Chrysalide

 

CHRYSALIDE

 

Sculpture en terre cuite en 2 parties

 

Chrysalide : argile grise patinée

 

Papillon : argile Terra cota claire, patinée

 

Technique : modelage 

 

Taille :   44 cm diamètre,16 cm hauteur, 16  cm profondeur

 

 Démarche artistique :

 

Chrysalide

Dans un premier temps, j’ai modelé une créature hybride mi-humaine mi-chrysalide, avec des traits enfantins, endormie et lovée sur elle même.

 Le bas de son corps rappelle vaguement celui de la chenille.
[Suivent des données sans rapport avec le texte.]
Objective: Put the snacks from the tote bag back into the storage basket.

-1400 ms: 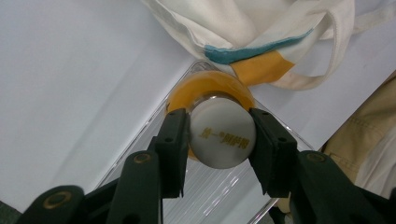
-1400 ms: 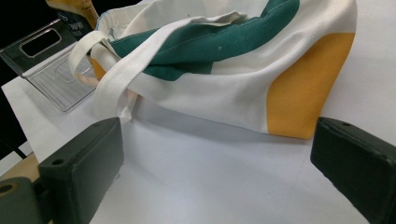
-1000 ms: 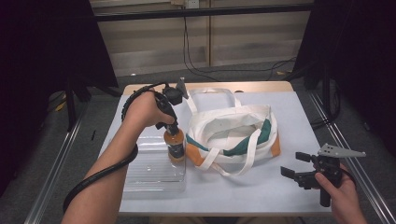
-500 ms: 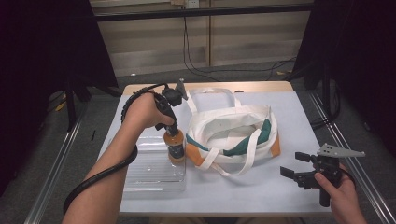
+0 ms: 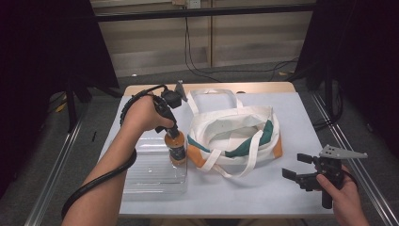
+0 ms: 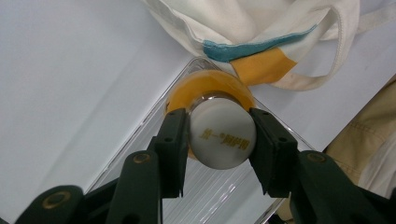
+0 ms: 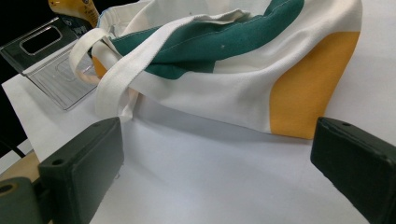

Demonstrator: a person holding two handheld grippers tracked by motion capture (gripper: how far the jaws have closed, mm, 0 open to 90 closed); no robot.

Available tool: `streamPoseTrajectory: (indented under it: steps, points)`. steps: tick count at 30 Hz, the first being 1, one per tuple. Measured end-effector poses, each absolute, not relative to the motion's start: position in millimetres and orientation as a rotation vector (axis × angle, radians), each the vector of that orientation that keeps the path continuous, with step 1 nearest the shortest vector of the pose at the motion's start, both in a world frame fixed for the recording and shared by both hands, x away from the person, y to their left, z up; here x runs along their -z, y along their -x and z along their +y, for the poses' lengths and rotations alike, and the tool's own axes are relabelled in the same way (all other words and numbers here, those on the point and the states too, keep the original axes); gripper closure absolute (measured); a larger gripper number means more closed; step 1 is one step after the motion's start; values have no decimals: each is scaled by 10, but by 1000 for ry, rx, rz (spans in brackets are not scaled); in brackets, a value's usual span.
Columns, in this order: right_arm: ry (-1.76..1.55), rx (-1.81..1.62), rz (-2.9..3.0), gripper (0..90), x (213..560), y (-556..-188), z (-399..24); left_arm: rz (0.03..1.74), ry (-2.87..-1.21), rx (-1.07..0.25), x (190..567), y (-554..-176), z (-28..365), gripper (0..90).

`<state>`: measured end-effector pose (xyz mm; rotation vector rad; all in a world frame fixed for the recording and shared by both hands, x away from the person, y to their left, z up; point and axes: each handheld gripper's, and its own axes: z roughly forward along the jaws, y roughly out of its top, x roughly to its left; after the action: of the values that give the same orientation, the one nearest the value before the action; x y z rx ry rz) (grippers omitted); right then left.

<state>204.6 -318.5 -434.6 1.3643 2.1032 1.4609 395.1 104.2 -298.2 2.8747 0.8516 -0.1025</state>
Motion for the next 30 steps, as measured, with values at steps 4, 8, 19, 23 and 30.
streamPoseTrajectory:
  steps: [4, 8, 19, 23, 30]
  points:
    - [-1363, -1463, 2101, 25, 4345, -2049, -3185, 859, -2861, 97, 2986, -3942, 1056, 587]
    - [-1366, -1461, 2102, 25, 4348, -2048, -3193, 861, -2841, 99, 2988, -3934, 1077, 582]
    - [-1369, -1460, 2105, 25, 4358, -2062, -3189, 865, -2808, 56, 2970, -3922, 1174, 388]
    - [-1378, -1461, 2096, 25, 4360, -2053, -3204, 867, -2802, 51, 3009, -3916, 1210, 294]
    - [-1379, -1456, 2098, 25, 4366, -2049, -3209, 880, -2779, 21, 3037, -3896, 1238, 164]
 Sa couleur rappellecelle de l’écorce de bois

 Son voile représente la virginité, l’innocence. Cette sculpture représente la fin de l’enfance, et la mutation au sein du cocon, la famille.

 

 

 

ChrysalideDans la deuxième partie de la sculpture, j’ai faconné une deuxième créature mi-humaine, mi-papillon qui sort de la première.

 

Les formes ne  sont celles plus d’une enfant  mais d’une jeune fille pubère. Les hanches, les fesses, les seins sont développés. De plus elle est sexuée.

 

Les ailes de papillon qui se déploient, rappellent la chrysalide dont elle sort, mais la surface plumeuse extérieure des ailes, symbolise l’oiseau qui quitte le nid pour découvrir le monde extérieur

 Le papillon a les yeux grands ouverts, vers le haut à droite, symbole de pensées vers l’avenir. La chrysalide est tournée vers la gauche, symbole du passé.

 Les fissures sont involontaires mais appropriées, car l’Etre humain n’est pas parfait, il a ses failles.

 La transformation est terminée, Cet être va bientôt quitter son ancienne enveloppe, son cocon, pour prendre son envol.

 

 IMPERMANENCE

Tout en explorant le même thème que La femme Bouton : l’adolescence, cette œuvre marque une évolution, dans le sens où la transformation est sur le point d’aboutir. L’Être humain quitte l’enfance, le cocon familial, avec tout ce qui l’a construit depuis l’enfance, mais remanié, sous une forme adulte, suffisamment physiquement et psychologiquement autonome pour partir découvrir seul le monde extérieur,  vivre sa sexualité et  procréer à son tour.

 C’est la fin de l’adolescence, cette phase critique de l’évolution de l’être humain, caractéristique pour moi de l'impermanence de l'Être.